■ **REQUIREMENT**:
The lines from the first line of the entries through the line containing "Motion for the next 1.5" are to be repeated exactly, with both of those lines included.

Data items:
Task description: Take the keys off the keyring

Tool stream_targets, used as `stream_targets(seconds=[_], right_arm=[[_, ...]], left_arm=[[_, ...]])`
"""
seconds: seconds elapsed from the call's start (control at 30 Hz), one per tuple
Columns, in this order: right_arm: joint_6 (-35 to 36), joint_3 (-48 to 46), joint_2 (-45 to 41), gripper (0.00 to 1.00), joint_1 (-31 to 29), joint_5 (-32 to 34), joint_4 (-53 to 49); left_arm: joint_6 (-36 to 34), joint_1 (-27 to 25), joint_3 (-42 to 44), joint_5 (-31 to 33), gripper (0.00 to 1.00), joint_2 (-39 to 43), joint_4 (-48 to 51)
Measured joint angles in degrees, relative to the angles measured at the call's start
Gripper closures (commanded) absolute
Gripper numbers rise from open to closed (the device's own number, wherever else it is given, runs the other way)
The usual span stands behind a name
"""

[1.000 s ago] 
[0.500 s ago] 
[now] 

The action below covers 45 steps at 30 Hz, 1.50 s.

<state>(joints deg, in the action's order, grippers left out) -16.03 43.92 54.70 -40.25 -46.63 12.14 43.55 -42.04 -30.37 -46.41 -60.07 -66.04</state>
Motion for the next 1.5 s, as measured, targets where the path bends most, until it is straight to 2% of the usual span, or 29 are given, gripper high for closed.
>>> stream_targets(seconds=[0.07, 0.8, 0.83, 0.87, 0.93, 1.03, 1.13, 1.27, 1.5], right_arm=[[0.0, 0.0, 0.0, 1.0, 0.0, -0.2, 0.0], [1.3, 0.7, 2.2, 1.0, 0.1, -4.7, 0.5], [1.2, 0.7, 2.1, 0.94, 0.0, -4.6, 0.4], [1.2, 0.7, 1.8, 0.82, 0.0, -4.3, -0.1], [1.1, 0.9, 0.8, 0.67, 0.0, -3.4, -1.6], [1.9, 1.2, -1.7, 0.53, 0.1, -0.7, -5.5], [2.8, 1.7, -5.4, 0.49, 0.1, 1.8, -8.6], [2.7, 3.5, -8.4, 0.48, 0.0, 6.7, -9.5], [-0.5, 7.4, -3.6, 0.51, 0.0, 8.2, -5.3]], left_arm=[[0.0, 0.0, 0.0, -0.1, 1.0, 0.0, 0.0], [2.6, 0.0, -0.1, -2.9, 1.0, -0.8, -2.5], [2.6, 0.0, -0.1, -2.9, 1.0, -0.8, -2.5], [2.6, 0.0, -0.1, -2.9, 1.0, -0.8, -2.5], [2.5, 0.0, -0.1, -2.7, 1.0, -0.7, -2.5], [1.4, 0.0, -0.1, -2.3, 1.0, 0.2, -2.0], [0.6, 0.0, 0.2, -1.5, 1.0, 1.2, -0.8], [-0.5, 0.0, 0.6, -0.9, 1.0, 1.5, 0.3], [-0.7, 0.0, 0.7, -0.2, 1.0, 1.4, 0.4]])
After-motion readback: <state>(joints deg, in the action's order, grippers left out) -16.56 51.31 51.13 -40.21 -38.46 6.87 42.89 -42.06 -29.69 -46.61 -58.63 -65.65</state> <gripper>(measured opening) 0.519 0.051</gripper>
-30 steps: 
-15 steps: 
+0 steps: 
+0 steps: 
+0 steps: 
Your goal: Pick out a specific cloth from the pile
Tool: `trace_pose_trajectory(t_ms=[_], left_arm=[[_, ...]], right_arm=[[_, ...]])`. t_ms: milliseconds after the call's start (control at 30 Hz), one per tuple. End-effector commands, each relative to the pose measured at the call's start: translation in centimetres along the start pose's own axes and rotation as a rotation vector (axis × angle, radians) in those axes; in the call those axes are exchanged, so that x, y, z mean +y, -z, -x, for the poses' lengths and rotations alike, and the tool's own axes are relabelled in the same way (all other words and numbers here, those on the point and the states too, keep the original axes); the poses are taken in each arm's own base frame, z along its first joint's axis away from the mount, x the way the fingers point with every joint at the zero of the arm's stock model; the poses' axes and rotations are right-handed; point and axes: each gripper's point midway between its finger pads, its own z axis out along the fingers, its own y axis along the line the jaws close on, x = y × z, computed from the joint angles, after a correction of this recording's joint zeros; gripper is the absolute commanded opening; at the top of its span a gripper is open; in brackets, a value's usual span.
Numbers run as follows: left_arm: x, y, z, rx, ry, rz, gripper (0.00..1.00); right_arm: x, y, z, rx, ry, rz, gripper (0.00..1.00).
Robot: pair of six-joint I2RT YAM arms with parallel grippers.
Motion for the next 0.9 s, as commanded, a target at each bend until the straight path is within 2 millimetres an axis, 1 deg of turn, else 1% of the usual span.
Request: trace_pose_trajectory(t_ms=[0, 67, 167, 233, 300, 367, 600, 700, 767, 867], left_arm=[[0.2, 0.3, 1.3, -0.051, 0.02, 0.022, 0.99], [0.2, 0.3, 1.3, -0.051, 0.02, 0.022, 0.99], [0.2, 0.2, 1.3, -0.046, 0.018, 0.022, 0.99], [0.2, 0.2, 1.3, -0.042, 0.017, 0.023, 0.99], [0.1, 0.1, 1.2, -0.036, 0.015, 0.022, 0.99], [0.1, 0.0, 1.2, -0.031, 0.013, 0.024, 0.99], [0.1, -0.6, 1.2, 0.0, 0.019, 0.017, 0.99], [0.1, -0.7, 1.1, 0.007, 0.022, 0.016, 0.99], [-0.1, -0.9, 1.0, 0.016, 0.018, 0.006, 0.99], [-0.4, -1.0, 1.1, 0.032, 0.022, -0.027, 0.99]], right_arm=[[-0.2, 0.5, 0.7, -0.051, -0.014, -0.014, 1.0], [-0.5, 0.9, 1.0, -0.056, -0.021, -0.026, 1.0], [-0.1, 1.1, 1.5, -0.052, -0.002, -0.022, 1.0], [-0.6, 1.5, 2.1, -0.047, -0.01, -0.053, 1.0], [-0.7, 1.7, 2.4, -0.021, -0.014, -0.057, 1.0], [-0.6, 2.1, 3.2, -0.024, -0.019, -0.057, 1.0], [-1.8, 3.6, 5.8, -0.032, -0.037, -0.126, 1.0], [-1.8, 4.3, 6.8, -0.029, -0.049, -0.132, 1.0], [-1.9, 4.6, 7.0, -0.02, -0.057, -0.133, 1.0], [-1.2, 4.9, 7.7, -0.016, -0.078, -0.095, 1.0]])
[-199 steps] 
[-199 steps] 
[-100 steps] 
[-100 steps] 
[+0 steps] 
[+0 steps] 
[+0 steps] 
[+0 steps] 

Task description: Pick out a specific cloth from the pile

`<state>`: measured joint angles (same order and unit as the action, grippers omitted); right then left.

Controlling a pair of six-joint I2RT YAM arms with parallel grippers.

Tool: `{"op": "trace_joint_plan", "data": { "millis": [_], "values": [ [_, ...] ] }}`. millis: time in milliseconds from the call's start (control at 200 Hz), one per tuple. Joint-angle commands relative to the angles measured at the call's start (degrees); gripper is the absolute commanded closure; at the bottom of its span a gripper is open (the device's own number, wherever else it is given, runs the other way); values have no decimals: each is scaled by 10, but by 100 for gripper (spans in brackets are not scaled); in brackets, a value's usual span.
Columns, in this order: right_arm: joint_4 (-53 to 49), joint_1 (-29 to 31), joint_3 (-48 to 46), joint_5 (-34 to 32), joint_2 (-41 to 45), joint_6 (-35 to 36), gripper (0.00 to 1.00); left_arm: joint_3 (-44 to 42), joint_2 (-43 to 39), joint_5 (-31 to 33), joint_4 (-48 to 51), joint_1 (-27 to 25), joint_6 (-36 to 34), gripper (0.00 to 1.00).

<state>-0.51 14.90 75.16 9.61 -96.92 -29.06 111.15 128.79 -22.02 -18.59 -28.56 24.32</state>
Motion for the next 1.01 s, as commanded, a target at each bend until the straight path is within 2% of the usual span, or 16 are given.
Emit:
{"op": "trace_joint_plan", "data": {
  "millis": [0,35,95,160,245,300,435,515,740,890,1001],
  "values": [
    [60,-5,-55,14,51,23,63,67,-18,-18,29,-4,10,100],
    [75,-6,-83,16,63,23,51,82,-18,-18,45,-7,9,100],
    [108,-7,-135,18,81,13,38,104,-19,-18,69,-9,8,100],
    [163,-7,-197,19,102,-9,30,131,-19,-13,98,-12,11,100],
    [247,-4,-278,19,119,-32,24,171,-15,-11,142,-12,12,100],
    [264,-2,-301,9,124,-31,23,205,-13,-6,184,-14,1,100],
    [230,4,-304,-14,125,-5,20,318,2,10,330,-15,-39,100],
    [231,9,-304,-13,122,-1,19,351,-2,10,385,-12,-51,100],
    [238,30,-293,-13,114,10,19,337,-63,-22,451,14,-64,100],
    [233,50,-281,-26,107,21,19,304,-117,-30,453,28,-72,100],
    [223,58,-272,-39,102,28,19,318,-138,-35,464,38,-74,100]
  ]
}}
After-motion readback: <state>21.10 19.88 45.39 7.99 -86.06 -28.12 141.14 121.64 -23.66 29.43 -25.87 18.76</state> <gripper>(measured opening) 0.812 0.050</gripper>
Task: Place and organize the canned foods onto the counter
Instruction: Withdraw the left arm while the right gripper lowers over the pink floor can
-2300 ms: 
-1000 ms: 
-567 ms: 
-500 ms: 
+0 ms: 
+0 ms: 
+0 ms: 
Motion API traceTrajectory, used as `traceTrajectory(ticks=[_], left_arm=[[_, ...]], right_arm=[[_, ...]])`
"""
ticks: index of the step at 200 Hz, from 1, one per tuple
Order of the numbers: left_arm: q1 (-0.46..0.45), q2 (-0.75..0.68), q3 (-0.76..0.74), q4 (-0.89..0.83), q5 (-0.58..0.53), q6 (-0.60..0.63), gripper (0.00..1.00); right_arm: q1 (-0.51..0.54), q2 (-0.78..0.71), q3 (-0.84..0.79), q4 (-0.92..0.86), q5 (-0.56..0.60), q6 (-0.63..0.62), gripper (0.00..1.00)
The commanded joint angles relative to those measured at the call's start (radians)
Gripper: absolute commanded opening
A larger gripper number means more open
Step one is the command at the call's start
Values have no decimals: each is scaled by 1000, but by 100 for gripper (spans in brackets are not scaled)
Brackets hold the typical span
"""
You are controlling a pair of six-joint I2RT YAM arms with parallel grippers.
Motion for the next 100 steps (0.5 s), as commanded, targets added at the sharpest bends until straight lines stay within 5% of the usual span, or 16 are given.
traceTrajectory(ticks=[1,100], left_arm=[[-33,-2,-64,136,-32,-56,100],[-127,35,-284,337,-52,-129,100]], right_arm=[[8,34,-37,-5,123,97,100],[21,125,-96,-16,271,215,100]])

■ **REPLY TO THE TASK**:
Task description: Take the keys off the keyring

Tool stream_targets, used as `stream_targets(seconds=[_], right_arm=[[_, ...]], left_arm=[[_, ...]])`
"""
seconds: seconds elapsed from the call's start (control at 30 Hz), one per tuple
Columns, in this order: right_arm: joint_6 (-35 to 36), joint_3 (-48 to 46), joint_2 (-45 to 41), gripper (0.00 to 1.00), joint_1 (-31 to 29), joint_5 (-32 to 34), joint_4 (-53 to 49); left_arm: joint_6 (-36 to 34), joint_1 (-27 to 25), joint_3 (-42 to 44), joint_5 (-31 to 33), gripper (0.00 to 1.00), joint_2 (-39 to 43), joint_4 (-48 to 51)
Measured joint angles in degrees, relative to the angles measured at the call's start
Gripper closures (commanded) absolute
Gripper numbers rise from open to closed (the device's own number, wherever else it is given, runs the other way)
The usual span stands behind a name
"""

[1.000 s ago] 
[0.500 s ago] 
[now] 

The action below covers 45 steps at 30 Hz, 1.50 s.

<state>(joints deg, in the action's order, grippers left out) -16.03 43.92 54.70 -40.25 -46.63 12.14 43.55 -42.04 -30.37 -46.41 -60.07 -66.04</state>
Motion for the next 1.5 s, as measured, targets where the path bends most, until it is straight to 2% of the usual span, or 29 are given, gripper high for closed.

No further answer is expected.